**Exercise brief**: Write out every line of the material as it stands, apart from the pictures.

═════ Records for the exercise

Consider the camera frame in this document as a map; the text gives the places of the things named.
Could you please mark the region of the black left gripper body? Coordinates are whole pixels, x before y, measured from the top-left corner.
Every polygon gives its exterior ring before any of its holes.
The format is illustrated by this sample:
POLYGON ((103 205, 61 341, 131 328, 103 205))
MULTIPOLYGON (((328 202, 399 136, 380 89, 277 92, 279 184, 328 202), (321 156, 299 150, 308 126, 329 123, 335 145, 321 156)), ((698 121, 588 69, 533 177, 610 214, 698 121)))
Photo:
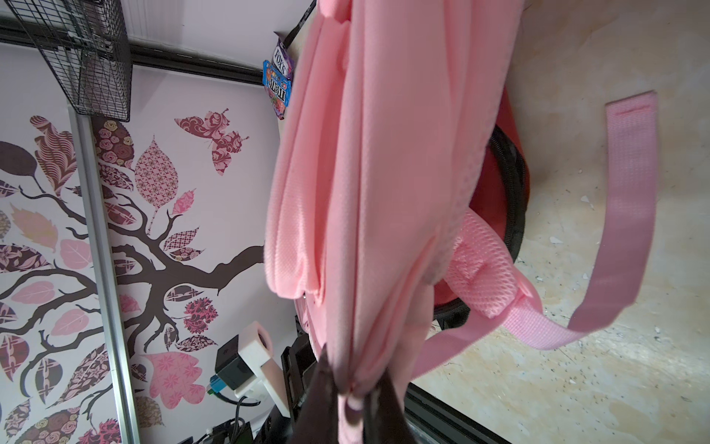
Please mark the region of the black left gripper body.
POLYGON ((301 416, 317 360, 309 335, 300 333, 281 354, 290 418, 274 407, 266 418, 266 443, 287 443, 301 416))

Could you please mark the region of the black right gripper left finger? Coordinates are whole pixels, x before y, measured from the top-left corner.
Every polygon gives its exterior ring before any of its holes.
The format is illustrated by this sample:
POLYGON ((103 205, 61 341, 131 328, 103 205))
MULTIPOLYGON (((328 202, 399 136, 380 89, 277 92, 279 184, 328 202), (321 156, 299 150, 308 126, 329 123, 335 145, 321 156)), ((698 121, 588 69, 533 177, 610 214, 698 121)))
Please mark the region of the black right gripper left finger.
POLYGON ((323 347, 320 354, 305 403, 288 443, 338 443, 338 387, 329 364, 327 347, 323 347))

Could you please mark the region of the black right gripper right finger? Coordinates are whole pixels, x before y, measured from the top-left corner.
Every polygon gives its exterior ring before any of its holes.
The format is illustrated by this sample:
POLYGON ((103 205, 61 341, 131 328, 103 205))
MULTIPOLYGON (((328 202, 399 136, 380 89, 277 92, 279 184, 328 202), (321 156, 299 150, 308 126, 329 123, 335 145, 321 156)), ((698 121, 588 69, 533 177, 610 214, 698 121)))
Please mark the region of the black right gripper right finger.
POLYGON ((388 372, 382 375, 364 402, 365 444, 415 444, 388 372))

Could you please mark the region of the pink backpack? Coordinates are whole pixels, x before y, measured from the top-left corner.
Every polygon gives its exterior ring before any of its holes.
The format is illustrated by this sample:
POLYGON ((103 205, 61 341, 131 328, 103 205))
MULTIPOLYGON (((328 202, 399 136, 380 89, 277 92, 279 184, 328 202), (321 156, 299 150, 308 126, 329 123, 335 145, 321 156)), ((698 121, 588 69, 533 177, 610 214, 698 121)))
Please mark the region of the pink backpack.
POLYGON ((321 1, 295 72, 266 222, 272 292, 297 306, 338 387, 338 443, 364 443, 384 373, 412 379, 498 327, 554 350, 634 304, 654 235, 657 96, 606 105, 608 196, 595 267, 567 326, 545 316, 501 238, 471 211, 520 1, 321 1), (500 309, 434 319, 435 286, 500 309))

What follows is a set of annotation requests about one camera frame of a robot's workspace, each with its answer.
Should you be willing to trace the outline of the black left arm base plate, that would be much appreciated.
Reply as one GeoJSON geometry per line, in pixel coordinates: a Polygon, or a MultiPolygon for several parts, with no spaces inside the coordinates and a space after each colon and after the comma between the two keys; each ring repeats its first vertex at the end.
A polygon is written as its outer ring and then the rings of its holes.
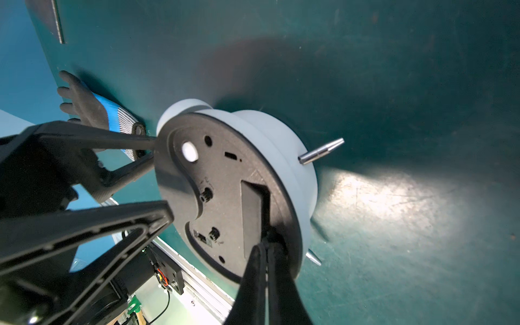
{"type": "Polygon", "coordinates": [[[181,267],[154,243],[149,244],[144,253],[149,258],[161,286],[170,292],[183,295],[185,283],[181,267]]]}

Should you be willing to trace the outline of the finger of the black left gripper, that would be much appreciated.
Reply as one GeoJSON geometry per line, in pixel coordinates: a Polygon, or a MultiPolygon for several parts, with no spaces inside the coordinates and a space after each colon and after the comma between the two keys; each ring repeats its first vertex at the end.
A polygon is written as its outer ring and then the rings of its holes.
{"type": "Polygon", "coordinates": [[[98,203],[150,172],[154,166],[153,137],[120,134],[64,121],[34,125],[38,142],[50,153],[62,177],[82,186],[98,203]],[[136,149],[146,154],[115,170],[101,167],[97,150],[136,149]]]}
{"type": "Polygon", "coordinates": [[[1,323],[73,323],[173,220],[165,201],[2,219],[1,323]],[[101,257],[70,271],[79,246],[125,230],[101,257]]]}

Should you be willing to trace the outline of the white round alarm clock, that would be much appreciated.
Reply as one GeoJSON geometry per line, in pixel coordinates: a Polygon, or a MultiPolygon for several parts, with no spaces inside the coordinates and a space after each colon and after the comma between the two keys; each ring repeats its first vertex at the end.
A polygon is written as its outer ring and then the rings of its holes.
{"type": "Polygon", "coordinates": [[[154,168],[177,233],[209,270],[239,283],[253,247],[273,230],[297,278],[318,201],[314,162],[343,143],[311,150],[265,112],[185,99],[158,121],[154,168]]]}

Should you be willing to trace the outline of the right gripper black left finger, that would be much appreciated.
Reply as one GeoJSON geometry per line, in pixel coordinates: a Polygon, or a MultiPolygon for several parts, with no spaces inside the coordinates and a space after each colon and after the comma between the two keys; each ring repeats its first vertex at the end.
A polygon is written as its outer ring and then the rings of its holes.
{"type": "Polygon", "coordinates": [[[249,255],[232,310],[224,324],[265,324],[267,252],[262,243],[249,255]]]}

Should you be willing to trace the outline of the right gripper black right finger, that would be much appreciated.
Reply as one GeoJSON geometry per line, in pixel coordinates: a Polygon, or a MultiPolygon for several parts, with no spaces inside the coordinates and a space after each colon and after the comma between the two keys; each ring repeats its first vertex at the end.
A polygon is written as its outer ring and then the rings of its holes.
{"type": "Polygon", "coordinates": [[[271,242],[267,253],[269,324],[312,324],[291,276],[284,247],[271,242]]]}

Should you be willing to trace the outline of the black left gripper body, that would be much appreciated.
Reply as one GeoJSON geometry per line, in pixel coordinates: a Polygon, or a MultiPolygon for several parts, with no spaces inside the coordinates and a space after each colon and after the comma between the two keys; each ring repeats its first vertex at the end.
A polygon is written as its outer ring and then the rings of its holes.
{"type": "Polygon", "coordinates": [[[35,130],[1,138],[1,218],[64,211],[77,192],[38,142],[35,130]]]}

══════════

**Task result**:
Consider the camera frame in this document as a map; the text gives the places of the things named.
Could you please mark the region of the black left gripper body? Coordinates are whole pixels, x before y, measured from the top-left corner.
Every polygon gives its exterior ring before any of its holes.
The format is illustrated by this sample:
POLYGON ((103 205, 61 341, 131 328, 103 205))
MULTIPOLYGON (((328 202, 399 136, 380 89, 277 92, 279 184, 328 202), (321 156, 299 150, 308 126, 329 123, 335 145, 321 156)), ((698 121, 588 69, 533 177, 610 214, 698 121)))
Photo:
Please mark the region of the black left gripper body.
POLYGON ((301 416, 317 360, 309 335, 300 333, 281 354, 290 418, 274 407, 266 418, 266 443, 287 443, 301 416))

Could you please mark the region of the black right gripper left finger? Coordinates are whole pixels, x before y, measured from the top-left corner.
Every polygon gives its exterior ring before any of its holes.
The format is illustrated by this sample:
POLYGON ((103 205, 61 341, 131 328, 103 205))
MULTIPOLYGON (((328 202, 399 136, 380 89, 277 92, 279 184, 328 202), (321 156, 299 150, 308 126, 329 123, 335 145, 321 156)), ((698 121, 588 69, 533 177, 610 214, 698 121)))
Please mark the region of the black right gripper left finger.
POLYGON ((323 347, 320 354, 305 403, 288 443, 338 443, 338 387, 329 364, 327 347, 323 347))

Could you please mark the region of the black right gripper right finger? Coordinates are whole pixels, x before y, measured from the top-left corner.
Every polygon gives its exterior ring before any of its holes.
The format is illustrated by this sample:
POLYGON ((103 205, 61 341, 131 328, 103 205))
MULTIPOLYGON (((328 202, 399 136, 380 89, 277 92, 279 184, 328 202), (321 156, 299 150, 308 126, 329 123, 335 145, 321 156)), ((698 121, 588 69, 533 177, 610 214, 698 121)))
Please mark the region of the black right gripper right finger.
POLYGON ((388 372, 382 375, 364 402, 365 444, 415 444, 388 372))

Could you please mark the region of the pink backpack? Coordinates are whole pixels, x before y, measured from the top-left corner.
Every polygon gives its exterior ring before any of its holes.
The format is illustrated by this sample:
POLYGON ((103 205, 61 341, 131 328, 103 205))
MULTIPOLYGON (((328 202, 399 136, 380 89, 277 92, 279 184, 328 202), (321 156, 299 150, 308 126, 329 123, 335 145, 321 156)), ((698 121, 588 69, 533 177, 610 214, 698 121)))
Please mark the region of the pink backpack.
POLYGON ((321 1, 295 72, 266 222, 272 292, 297 306, 338 387, 338 443, 364 443, 384 373, 412 379, 498 327, 554 350, 634 304, 654 235, 657 96, 606 105, 608 196, 595 267, 567 326, 545 316, 501 238, 471 211, 520 1, 321 1), (500 309, 434 319, 435 286, 500 309))

What follows is a set of annotation requests about one camera frame of a robot's workspace, each with its answer.
Should you be willing to trace the outline of the black left arm base plate, that would be much appreciated.
Reply as one GeoJSON geometry per line, in pixel coordinates: a Polygon, or a MultiPolygon for several parts, with no spaces inside the coordinates and a space after each colon and after the comma between the two keys; each ring repeats its first vertex at the end.
A polygon is written as its outer ring and then the rings of its holes.
{"type": "Polygon", "coordinates": [[[181,267],[154,243],[149,244],[144,253],[149,258],[161,286],[170,292],[183,295],[185,283],[181,267]]]}

Should you be willing to trace the outline of the finger of the black left gripper, that would be much appreciated.
Reply as one GeoJSON geometry per line, in pixel coordinates: a Polygon, or a MultiPolygon for several parts, with no spaces inside the coordinates and a space after each colon and after the comma between the two keys; each ring repeats its first vertex at the end.
A polygon is written as its outer ring and then the rings of its holes.
{"type": "Polygon", "coordinates": [[[98,203],[150,172],[154,166],[153,137],[120,134],[64,121],[34,125],[38,142],[50,153],[62,177],[82,186],[98,203]],[[136,149],[146,154],[115,170],[101,167],[97,150],[136,149]]]}
{"type": "Polygon", "coordinates": [[[1,323],[73,323],[173,220],[165,201],[2,219],[1,323]],[[101,257],[70,271],[79,246],[125,230],[101,257]]]}

Should you be willing to trace the outline of the white round alarm clock, that would be much appreciated.
Reply as one GeoJSON geometry per line, in pixel coordinates: a Polygon, or a MultiPolygon for several parts, with no spaces inside the coordinates and a space after each colon and after the comma between the two keys; each ring repeats its first vertex at the end.
A polygon is written as its outer ring and then the rings of its holes.
{"type": "Polygon", "coordinates": [[[154,168],[177,233],[209,270],[239,283],[253,247],[273,230],[297,278],[318,201],[314,162],[343,143],[311,150],[265,112],[185,99],[158,121],[154,168]]]}

Should you be willing to trace the outline of the right gripper black left finger, that would be much appreciated.
Reply as one GeoJSON geometry per line, in pixel coordinates: a Polygon, or a MultiPolygon for several parts, with no spaces inside the coordinates and a space after each colon and after the comma between the two keys; each ring repeats its first vertex at the end.
A polygon is written as its outer ring and then the rings of its holes.
{"type": "Polygon", "coordinates": [[[249,255],[232,310],[224,324],[265,324],[267,252],[262,243],[249,255]]]}

Should you be willing to trace the outline of the right gripper black right finger, that would be much appreciated.
Reply as one GeoJSON geometry per line, in pixel coordinates: a Polygon, or a MultiPolygon for several parts, with no spaces inside the coordinates and a space after each colon and after the comma between the two keys; each ring repeats its first vertex at the end.
A polygon is written as its outer ring and then the rings of its holes.
{"type": "Polygon", "coordinates": [[[271,242],[267,253],[269,324],[312,324],[291,276],[284,247],[271,242]]]}

Should you be willing to trace the outline of the black left gripper body, that would be much appreciated.
Reply as one GeoJSON geometry per line, in pixel coordinates: a Polygon, or a MultiPolygon for several parts, with no spaces inside the coordinates and a space after each colon and after the comma between the two keys; each ring repeats its first vertex at the end.
A polygon is written as its outer ring and then the rings of its holes.
{"type": "Polygon", "coordinates": [[[35,130],[1,138],[1,218],[64,211],[77,192],[38,142],[35,130]]]}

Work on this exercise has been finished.